• WORK REQUIRED:
Pictures stay out of the copy. Retype exactly the lines below from the one with "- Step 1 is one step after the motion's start" through the one with "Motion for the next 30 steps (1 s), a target".

• GIVEN RECORDS:
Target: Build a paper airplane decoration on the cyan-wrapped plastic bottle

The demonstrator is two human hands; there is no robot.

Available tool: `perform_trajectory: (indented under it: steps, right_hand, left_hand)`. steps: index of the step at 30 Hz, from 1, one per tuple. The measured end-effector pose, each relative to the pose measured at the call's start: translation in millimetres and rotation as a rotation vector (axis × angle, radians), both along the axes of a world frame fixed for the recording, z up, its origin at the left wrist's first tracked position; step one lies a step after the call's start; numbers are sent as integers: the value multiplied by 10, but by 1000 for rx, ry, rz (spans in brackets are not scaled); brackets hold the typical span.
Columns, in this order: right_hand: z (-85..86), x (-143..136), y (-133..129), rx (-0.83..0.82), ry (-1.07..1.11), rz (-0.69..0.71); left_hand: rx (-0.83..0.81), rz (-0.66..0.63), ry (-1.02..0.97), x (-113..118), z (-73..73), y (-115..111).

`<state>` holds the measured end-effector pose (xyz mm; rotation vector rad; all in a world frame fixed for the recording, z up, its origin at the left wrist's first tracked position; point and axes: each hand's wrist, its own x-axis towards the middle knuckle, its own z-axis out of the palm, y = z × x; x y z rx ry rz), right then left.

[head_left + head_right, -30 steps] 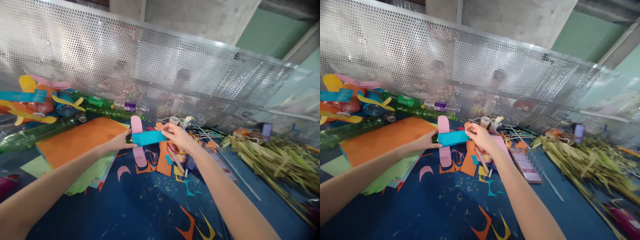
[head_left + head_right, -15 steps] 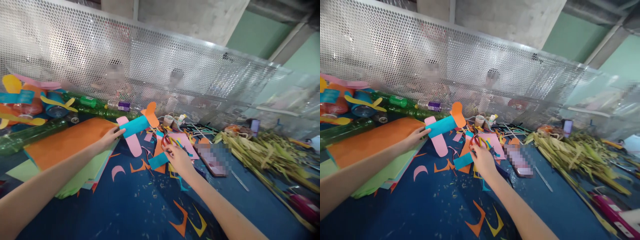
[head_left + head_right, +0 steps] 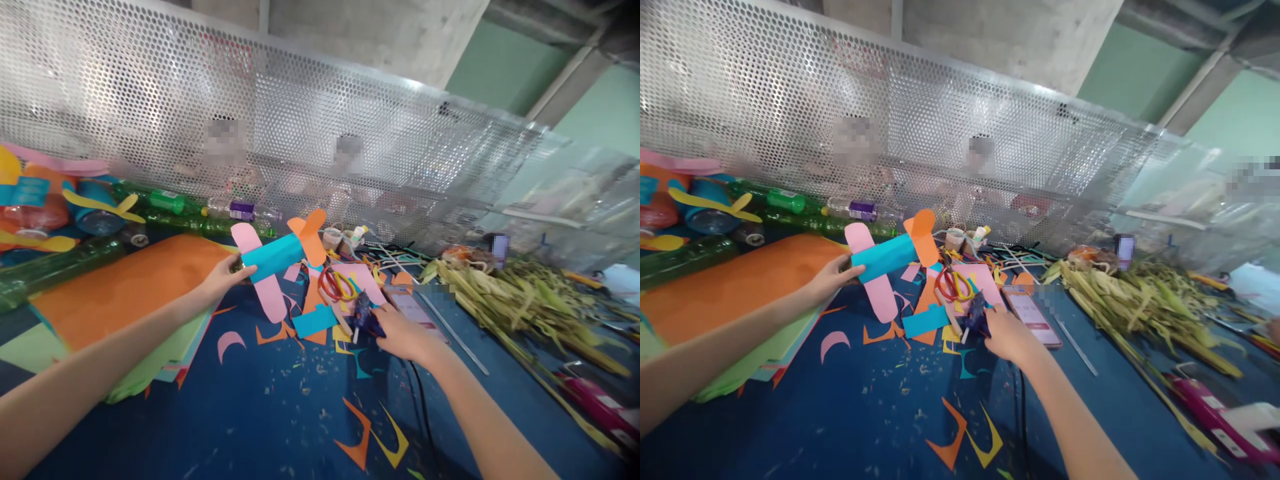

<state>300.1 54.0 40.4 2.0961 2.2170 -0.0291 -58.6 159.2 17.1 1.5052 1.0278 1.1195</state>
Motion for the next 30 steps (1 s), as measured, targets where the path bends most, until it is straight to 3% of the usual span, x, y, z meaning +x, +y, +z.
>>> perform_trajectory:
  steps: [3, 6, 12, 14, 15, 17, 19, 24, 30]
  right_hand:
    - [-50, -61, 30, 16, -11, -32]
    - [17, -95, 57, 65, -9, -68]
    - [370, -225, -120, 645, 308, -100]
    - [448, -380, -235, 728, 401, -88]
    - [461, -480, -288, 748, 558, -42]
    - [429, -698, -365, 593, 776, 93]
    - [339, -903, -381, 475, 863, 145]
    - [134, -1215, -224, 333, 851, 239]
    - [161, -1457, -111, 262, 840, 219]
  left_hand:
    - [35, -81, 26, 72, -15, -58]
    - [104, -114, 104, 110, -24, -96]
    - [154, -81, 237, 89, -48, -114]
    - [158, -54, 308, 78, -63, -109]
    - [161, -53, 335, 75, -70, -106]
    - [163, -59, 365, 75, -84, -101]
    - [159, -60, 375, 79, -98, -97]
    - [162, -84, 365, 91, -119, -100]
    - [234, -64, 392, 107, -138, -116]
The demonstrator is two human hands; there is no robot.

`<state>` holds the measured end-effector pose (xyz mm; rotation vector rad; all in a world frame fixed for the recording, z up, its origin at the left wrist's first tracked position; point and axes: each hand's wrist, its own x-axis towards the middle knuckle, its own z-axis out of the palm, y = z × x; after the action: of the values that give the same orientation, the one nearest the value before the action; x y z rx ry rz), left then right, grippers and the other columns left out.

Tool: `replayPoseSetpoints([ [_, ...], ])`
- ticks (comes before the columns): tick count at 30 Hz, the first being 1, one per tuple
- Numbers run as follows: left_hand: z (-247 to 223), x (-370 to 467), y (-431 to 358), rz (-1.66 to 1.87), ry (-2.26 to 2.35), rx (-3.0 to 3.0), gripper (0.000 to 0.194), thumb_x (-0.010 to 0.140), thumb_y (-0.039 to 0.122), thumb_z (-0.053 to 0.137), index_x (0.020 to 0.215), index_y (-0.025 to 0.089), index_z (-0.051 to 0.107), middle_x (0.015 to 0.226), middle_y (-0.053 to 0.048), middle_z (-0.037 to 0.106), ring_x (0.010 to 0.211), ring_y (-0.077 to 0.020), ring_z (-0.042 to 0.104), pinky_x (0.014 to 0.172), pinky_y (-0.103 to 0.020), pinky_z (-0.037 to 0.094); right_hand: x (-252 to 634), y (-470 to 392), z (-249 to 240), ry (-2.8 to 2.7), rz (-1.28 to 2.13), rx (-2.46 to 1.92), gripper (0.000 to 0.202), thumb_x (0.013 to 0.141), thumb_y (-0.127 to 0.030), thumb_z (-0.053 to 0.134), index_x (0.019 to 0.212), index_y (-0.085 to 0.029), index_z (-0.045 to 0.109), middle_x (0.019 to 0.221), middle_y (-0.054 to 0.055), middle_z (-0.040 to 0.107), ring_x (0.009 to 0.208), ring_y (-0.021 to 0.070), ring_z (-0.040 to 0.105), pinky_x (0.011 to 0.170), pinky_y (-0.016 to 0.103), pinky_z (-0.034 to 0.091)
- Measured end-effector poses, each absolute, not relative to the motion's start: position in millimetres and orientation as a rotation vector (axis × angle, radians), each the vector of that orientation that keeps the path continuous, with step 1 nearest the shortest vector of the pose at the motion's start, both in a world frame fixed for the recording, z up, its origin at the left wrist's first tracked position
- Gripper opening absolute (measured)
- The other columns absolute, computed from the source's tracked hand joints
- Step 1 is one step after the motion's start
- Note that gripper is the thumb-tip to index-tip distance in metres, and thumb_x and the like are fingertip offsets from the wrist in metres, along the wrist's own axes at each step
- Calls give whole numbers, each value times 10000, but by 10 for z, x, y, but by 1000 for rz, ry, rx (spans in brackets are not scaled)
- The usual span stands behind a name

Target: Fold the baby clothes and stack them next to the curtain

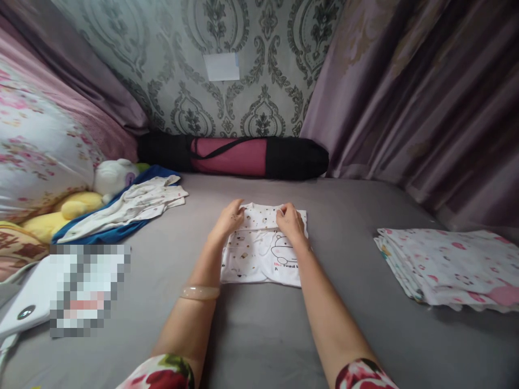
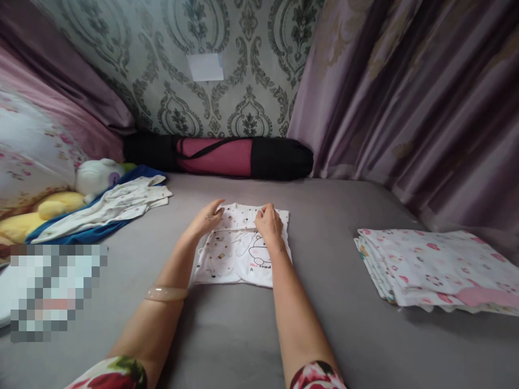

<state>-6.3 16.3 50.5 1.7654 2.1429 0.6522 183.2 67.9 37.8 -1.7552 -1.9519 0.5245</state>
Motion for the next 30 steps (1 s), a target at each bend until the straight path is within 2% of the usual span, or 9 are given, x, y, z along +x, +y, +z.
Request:
replayPoseSetpoints([
  [3, 421, 101, 202, 592, 2052, 1875, 447, 947, 256, 343, 1373, 179, 450, 1444, -102, 484, 1350, -216, 414, 1133, -365, 283, 1836, 697, 392, -1897, 511, -1675, 218, 939, -302, 431, 1091, -220, 563, 994, 58, 680, 934, 214, 610, 752, 288, 415],
  [7, 229, 229, 206, 400, 2149, 1927, 538, 976, 349, 286, 1442, 86, 339, 1550, -181, 280, 1453, -284, 197, 1169, -460, 160, 1862, 715, 309, -1909, 454, -1693, 254, 961, -264, 404, 1163, -200, 544, 1094, 77, 665, 993, 207, 602, 779, 283, 414],
  [11, 111, 197, 185, 245, 2175, 1913, 615, 979, 423, 248, 1465, 49, 290, 1573, -193, 202, 1466, -317, 117, 1169, -480, 136, 1887, 706, 209, -2004, 353, -1745, 263, 960, -217, 416, 1178, -189, 560, 1158, 96, 637, 1047, 214, 588, 811, 286, 415],
  [16, 107, 123, 180, 221, 2163, 1947, 594, 977, 426, 245, 1466, 91, 285, 1573, -182, 211, 1466, -313, 123, 1162, -510, 131, 1888, 677, 239, -2045, 188, -1817, 300, 935, -125, 394, 1169, -153, 580, 1154, 145, 609, 1081, 237, 568, 869, 317, 413],
  [19, 177, 147, 186, 241, 2183, 1983, 557, 976, 366, 250, 1461, 94, 288, 1562, -189, 239, 1463, -301, 149, 1166, -510, 124, 1820, 637, 296, -2111, 114, -1746, 371, 915, -76, 354, 1209, -134, 573, 1229, 167, 588, 1154, 251, 529, 951, 358, 381],
  [21, 233, 196, 194, 278, 2184, 2029, 536, 968, 291, 255, 1461, 87, 292, 1556, -185, 262, 1461, -286, 172, 1172, -488, 132, 1734, 591, 306, -2224, 114, -1602, 416, 934, -101, 321, 1294, -125, 529, 1355, 158, 531, 1270, 250, 448, 1042, 384, 314],
  [23, 257, 252, 200, 313, 2152, 2069, 532, 955, 235, 257, 1459, 70, 300, 1548, -181, 287, 1454, -273, 203, 1173, -448, 166, 1633, 531, 278, -2340, 127, -1462, 449, 964, -159, 289, 1372, -107, 470, 1467, 134, 438, 1384, 248, 314, 1128, 410, 194],
  [25, 229, 289, 202, 329, 2122, 2066, 529, 954, 228, 256, 1449, 54, 316, 1537, -188, 306, 1444, -275, 232, 1162, -428, 204, 1547, 468, 220, -2415, 159, -1406, 479, 982, -227, 275, 1413, -89, 431, 1516, 117, 374, 1435, 251, 215, 1162, 423, 95],
  [30, 62, 258, 198, 258, 2150, 1954, 554, 978, 320, 230, 1469, 70, 290, 1562, -183, 244, 1456, -311, 173, 1164, -477, 164, 1467, 380, 83, -2434, 253, -1489, 542, 978, -320, 280, 1462, -92, 371, 1534, 105, 343, 1440, 238, 208, 1169, 412, 68],
])
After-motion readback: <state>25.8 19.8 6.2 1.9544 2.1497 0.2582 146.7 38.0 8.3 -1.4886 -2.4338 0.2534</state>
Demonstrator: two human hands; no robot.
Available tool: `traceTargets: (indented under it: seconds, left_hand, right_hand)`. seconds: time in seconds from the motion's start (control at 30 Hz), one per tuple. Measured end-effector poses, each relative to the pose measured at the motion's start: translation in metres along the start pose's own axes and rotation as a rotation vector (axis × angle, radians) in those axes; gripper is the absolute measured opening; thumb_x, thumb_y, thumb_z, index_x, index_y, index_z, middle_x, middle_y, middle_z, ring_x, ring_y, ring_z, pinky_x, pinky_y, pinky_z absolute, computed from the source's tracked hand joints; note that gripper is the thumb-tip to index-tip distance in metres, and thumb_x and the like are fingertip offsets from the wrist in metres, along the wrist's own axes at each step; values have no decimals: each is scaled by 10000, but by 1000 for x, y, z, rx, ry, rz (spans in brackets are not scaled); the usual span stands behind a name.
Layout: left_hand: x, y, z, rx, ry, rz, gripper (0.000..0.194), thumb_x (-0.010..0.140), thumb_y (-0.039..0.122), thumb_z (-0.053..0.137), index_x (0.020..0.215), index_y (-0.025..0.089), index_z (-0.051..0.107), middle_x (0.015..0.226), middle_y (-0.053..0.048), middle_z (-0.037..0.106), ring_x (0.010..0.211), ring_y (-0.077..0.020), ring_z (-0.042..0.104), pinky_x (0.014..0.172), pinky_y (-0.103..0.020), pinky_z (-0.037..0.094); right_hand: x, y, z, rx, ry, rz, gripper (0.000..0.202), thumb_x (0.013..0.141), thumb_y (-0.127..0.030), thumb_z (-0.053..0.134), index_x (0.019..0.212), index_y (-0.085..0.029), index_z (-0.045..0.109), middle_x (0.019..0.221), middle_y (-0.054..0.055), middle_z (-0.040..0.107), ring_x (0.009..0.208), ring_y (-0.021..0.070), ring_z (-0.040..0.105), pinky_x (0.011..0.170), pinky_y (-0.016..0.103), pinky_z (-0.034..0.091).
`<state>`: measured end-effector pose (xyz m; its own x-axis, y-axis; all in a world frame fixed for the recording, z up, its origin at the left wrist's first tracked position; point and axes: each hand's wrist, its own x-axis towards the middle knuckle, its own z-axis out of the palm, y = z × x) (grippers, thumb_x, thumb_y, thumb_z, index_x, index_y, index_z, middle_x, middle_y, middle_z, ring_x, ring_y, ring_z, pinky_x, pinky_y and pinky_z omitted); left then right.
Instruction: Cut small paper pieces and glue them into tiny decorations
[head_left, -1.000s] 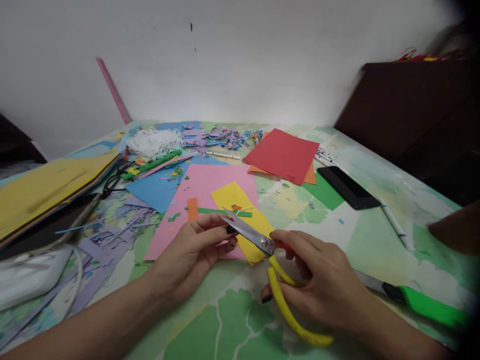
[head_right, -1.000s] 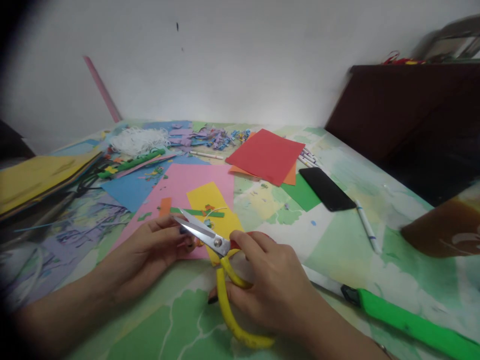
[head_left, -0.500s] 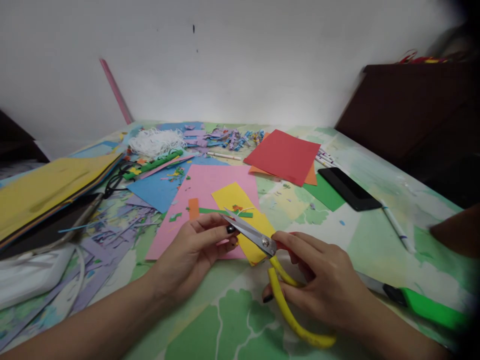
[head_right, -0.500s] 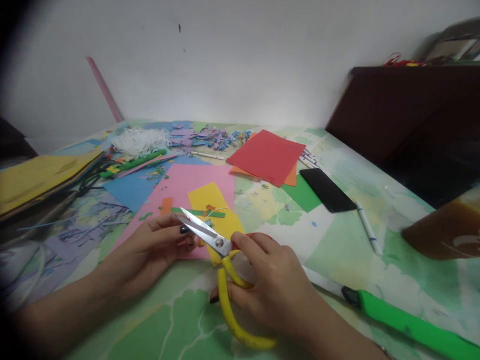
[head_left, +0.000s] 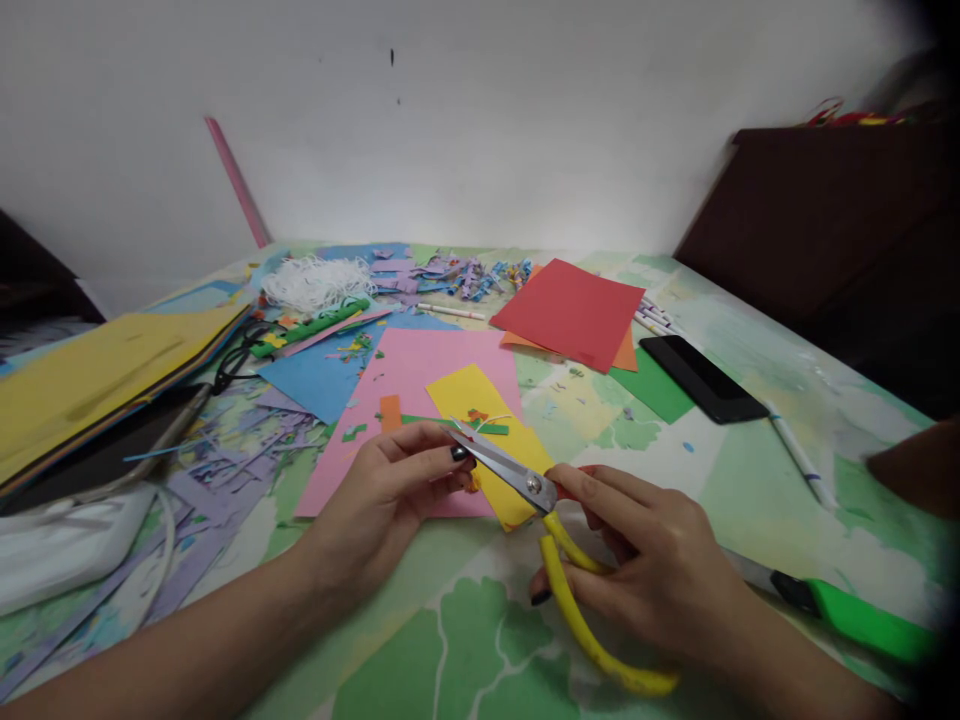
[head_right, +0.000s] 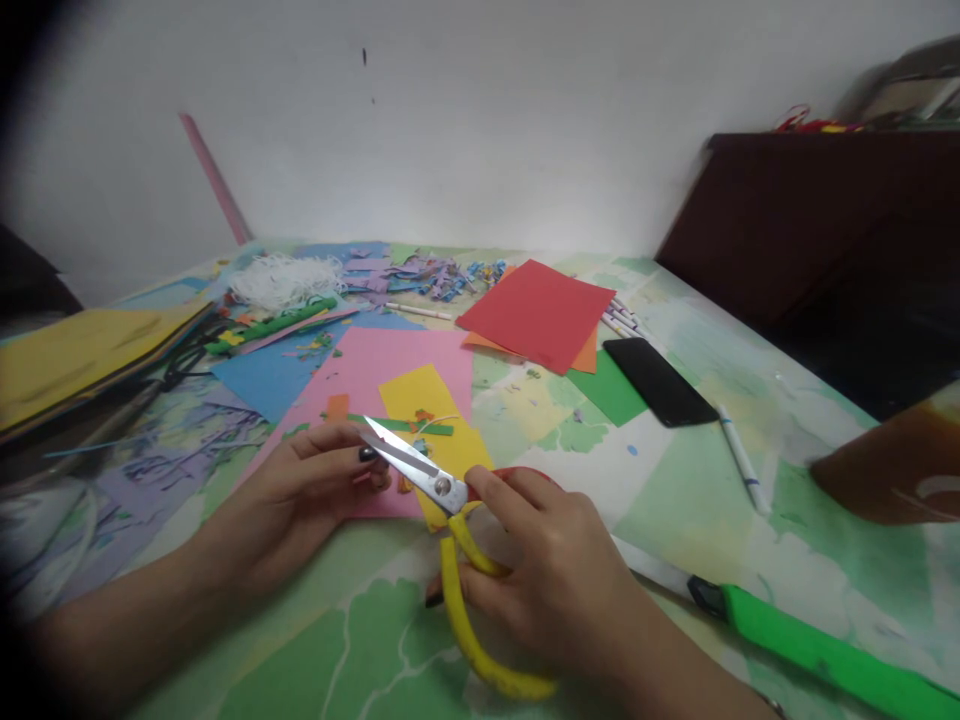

• RESULT OF THE EXERCISE:
- Step 1 is one step after the motion's start
- Note that gripper is the thumb-tip to index-tip distance in metres, and thumb_x and the like are fingertip offsets from the wrist in metres, along the wrist's own axes at each step
- Calls give whole numbers, each value times 10000, but by 10 for z, x, y, but by 1000 for rz, ry, rx (spans in brackets are not scaled)
- The usual span stands behind a name

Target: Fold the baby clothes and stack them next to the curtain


<state>-6.3 16.3 50.5 1.7654 2.1429 0.6522 183.2 67.9 37.8 -1.7552 -1.9519 0.5245</state>
Motion for the next 30 steps (1 s), a target at each bend until the straight path is within 2% of the usual span, or 9 are given, x, y, z along +x, +y, +z.

No further output is required for this exercise.